What do you do if your daughter wants to be a real-life princess?
If you’re Jeremiah Heaton, you buy a plot of land in Africa, call it North Sudan, and make your little girl’s dream come true.
But as the poster, at left, for The Anthropologists’ No Man’s Land attests, fantasy endings like this can become something else entirely once your eyes are opened to the realities of life in the 21st Century. The very real, very complicated issues of colonialism, racism, capitalism, gender, and more come to the fore of the fairy tale in this devised show, currently playing at TheaterLab in Manhattan.
Listen in as director/writer Melissa Moschitto, assistant director/assistant producer Alex Randrup, producer Malini Singh McDonald, and actors Brian Demar Jones, Jean Goto, Mariah Freda, and Michael Ables discuss their devising process, a nice suit that doesn’t quite fit you, finding a way to get 99.9% of what you want while producing without an off-Broadway budget, and finding the play through failing to find the way to tell the story.

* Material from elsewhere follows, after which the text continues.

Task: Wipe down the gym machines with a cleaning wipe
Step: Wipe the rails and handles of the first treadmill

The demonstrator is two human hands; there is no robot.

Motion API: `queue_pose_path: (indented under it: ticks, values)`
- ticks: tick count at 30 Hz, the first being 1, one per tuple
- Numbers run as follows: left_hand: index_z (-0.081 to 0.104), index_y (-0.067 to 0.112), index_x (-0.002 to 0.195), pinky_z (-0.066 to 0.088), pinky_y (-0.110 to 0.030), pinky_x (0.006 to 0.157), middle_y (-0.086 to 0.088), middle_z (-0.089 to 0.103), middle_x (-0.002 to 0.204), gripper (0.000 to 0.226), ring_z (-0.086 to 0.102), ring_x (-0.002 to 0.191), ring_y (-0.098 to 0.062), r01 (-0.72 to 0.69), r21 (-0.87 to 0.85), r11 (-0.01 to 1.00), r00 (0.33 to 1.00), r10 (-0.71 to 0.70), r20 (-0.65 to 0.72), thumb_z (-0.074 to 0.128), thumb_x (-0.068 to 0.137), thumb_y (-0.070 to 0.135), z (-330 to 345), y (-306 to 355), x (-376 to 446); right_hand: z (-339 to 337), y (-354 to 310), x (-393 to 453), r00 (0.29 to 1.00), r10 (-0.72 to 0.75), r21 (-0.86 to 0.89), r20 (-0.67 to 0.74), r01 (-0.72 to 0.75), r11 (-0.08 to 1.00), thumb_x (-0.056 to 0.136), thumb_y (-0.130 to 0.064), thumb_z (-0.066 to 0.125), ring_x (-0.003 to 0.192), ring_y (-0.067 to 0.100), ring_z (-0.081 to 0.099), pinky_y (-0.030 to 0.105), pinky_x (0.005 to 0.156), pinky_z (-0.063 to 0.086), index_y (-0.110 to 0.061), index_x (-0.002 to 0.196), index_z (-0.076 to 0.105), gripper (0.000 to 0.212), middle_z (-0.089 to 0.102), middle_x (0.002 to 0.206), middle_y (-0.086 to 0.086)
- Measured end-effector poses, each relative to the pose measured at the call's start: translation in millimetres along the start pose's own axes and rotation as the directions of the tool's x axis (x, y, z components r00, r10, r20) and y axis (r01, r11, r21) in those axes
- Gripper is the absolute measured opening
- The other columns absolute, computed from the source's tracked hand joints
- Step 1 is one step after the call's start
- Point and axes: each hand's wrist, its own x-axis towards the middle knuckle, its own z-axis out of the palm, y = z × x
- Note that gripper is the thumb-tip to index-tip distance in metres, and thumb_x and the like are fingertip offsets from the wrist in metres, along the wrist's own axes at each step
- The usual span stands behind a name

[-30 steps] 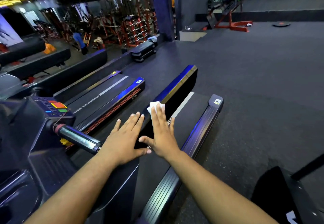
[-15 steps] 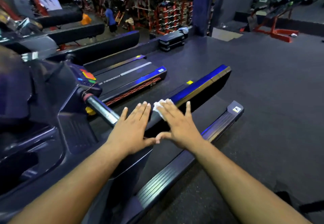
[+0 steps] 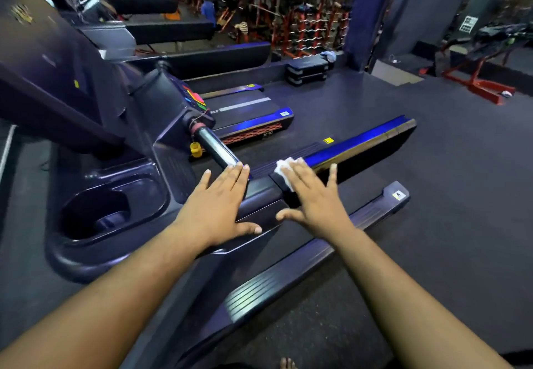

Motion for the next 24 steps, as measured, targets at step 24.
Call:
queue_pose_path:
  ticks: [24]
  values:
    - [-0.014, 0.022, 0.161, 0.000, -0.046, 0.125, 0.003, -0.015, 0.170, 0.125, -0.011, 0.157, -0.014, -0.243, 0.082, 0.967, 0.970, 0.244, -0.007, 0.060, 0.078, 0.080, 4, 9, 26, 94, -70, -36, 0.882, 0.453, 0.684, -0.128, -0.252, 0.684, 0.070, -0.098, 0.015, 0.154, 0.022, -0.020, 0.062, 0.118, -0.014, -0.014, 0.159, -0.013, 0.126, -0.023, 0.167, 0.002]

“…those are the parts that resonate the most, when suddenly we’re just having a conversation. And it allows you to kind of have those thoughts performed for you by people…I feel like a lot of people, when it comes to the issues of this country […] you start just echoing the same thoughts, the first round of arguments. And I think what’s so great about this show is that it lets you kind of get past that…”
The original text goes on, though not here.